# ABOUT THIS TASK
Only the lines below starting at the one that contains "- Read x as" and ending at the one that contains "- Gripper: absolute" are to be reproduced, exactly and with both ends kept.

+++ RECORDED INFORMATION

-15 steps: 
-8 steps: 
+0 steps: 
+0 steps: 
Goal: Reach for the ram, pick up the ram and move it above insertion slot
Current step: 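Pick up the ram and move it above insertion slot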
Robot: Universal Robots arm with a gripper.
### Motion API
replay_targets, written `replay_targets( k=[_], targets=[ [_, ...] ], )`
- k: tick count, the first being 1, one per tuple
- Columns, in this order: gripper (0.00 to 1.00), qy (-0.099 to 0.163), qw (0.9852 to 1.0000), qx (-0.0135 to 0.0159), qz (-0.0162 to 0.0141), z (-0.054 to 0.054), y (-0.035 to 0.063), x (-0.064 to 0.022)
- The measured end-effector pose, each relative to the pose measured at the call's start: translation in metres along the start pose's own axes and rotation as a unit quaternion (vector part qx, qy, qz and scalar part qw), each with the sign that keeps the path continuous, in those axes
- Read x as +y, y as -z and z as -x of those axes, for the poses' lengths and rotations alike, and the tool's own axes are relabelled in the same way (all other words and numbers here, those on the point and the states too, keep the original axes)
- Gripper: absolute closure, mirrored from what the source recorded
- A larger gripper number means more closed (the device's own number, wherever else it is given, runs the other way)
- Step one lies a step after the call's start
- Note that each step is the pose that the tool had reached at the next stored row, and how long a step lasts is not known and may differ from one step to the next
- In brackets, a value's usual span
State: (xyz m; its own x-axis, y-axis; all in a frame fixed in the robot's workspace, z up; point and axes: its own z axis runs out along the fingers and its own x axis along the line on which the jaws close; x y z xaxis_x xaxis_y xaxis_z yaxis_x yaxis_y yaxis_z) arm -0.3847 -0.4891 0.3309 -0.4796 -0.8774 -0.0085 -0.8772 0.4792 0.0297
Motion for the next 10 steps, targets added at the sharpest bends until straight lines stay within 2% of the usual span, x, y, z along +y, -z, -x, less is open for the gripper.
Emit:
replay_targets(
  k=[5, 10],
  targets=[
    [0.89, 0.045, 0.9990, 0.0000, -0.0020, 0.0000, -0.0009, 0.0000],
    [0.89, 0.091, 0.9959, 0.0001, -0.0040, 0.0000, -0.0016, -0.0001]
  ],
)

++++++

# WRITTEN RESPONSE
- Read x as +y, y as -z and z as -x of those axes, for the poses' lengths and rotations alike, and the tool's own axes are relabelled in the same way (all other words and numbers here, those on the point and the states too, keep the original axes)
- Gripper: absolute closure, mirrored from what the source recorded

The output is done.